The print file you get out of Photoshop and the image as it appears on print might not be the same often, the difference has to do with color spaces, and there’s a difference between how colors appear on our screens and how they look in real life.
While nobody can control the variations inherent in billions of personal mobile devices and computer monitors, there are color types we use that are universal. They can also be broken down into two very important distinctions that if correctly applied, can go a long way in maintaining color consistency.
Here’s a handy graphic for a quick reference on color types.
PMS (Pantone® Matching System)
For offset printing only. Ideal for stationery. Often used in one or two-color jobs. Also used as spot colors on premium brochures in addition to four-color process.
PMS colors (also called Pantone® colors) are patented, standardized color inks made by the Pantone company. Pantone has been around for over 50 years and is responsible for the creation of the first comprehensive standardized system of creating and matching colors in the graphic community. They literally wrote the book on it.
CMYK (cyan, magenta, yellow, black)
Use in offset and digital printing.
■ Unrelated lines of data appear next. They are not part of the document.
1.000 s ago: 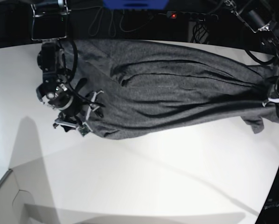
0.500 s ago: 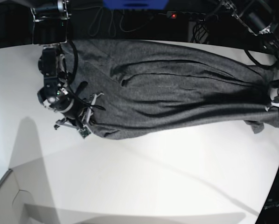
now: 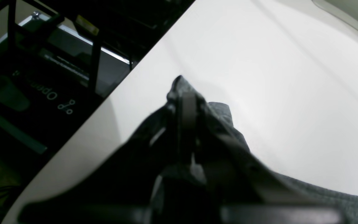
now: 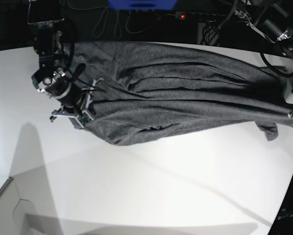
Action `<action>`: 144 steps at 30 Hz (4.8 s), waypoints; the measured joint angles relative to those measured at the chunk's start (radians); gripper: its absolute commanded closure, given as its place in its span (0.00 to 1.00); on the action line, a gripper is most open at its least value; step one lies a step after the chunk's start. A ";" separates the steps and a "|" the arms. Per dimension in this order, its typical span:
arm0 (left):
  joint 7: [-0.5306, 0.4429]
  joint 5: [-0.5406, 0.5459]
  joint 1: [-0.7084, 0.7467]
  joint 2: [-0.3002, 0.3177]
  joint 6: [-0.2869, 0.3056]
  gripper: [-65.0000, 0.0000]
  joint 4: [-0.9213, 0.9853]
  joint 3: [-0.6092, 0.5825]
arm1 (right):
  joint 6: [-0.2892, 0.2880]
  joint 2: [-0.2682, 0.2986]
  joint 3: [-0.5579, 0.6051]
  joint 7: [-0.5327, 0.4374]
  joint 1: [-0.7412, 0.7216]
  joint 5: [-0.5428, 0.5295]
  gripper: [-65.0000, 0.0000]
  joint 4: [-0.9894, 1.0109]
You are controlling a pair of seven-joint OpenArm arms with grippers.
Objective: Layout the t-shirt on the table in an organized manner, then fold the t-shirt properly
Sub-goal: 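Drag the held shirt edge along the table with both grippers, then lift the held shirt edge with both grippers and fold it over the shirt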
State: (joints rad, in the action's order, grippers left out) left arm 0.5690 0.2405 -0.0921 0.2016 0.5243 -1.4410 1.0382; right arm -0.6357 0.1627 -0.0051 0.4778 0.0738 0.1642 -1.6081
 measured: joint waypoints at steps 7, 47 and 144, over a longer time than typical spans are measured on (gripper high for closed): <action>0.000 0.000 0.000 0.000 0.000 1.00 0.000 0.000 | 0.000 0.000 -0.006 0.007 -0.008 0.000 0.95 -0.003; 0.004 0.000 0.006 -0.003 0.000 1.00 0.007 -0.001 | 0.003 -0.058 0.041 -0.030 -0.460 -0.022 0.92 0.619; -0.005 0.003 -0.074 0.001 0.000 1.00 0.156 -0.098 | 0.000 -0.032 -0.190 -0.001 -0.106 -0.005 1.00 0.068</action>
State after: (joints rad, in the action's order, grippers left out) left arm 0.5644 0.2432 -0.1661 0.2024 0.5247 -1.2846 0.9405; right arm -0.6357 0.1303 -0.1955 0.4770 -0.0322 0.1593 -1.5398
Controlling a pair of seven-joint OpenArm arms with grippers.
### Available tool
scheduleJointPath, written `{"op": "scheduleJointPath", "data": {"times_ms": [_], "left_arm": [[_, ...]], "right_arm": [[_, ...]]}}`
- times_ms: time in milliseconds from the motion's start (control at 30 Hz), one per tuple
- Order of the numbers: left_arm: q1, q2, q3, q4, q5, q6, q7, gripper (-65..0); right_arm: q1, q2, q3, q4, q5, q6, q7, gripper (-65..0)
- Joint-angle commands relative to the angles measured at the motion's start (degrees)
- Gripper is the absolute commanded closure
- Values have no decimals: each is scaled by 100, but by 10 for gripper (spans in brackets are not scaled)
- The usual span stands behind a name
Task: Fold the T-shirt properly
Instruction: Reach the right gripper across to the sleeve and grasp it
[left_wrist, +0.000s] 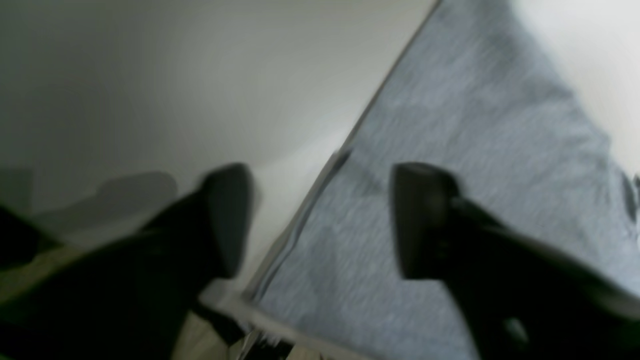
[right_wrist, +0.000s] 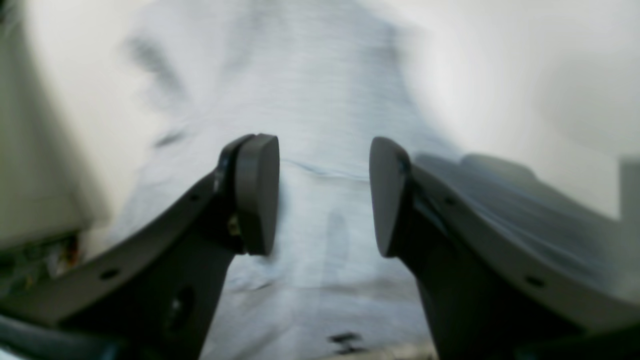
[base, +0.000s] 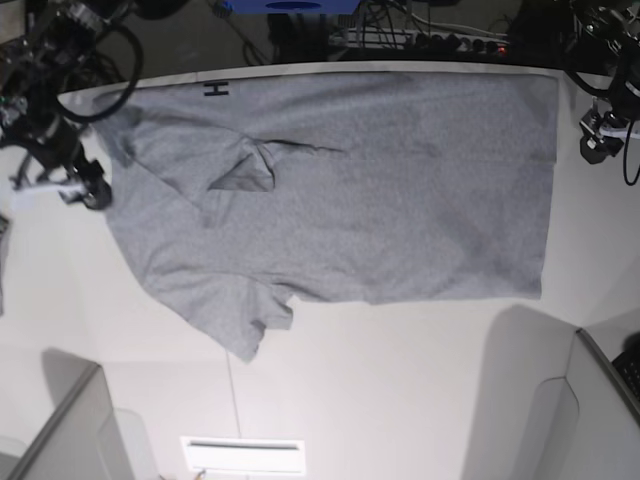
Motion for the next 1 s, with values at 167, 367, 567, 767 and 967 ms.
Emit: {"op": "scheduleJointPath", "data": {"times_ms": [167, 367, 567, 767, 967], "left_arm": [[-515, -97, 274, 90, -40, -11, -63, 0], [-515, -211, 1039, 90, -40, -11, -63, 0], [-497, -220, 1030, 73, -40, -11, -63, 0], [-436, -352, 1021, 46, -40, -11, -72, 0], [-401, -352, 1021, 46, -40, -11, -72, 0]], "right_arm": [[1331, 297, -1122, -855, -468, 24, 152, -281], [2738, 956, -2757, -2736, -1092, 367, 1225, -285], [4074, 1387, -3883, -5321, -1101, 1510, 2218, -288], [5331, 1413, -4973, -7738, -1101, 2627, 2965, -414], [5718, 1361, -5773, -8442, -1101, 3005, 3633, -417]]}}
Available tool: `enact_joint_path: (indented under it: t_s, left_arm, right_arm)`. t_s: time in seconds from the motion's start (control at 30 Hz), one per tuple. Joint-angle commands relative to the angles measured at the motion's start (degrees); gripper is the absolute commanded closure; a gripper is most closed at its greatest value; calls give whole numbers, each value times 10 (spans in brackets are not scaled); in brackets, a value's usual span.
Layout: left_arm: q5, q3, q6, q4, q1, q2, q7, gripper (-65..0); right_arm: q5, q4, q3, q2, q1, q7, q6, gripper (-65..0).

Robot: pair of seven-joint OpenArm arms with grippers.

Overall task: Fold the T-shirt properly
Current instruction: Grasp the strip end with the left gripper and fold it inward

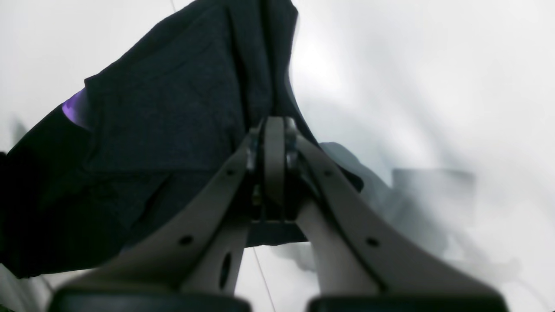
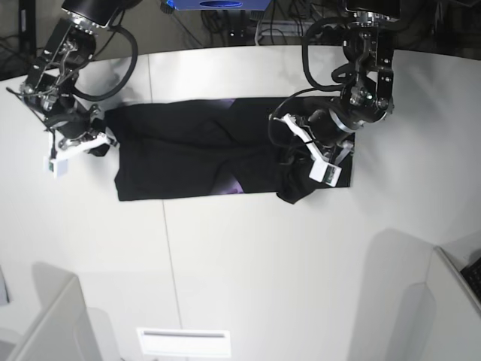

Ideal for full-color brochures, flyers, posters and post cards, etc.
RGB (red, green, blue)
The most commonly used color profile in the world of computers, TV screens and mobile devices is RGB. RGB is the process by which colors are rendered onscreen by using combinations of red, green and blue.
HEX (hexadecimal color)
Use: Onscreen for websites
Designers and developers use HEX colors in web design. A HEX color is expressed as a six-digit combination of numbers and letters defined by its mix of red, green and blue (RGB).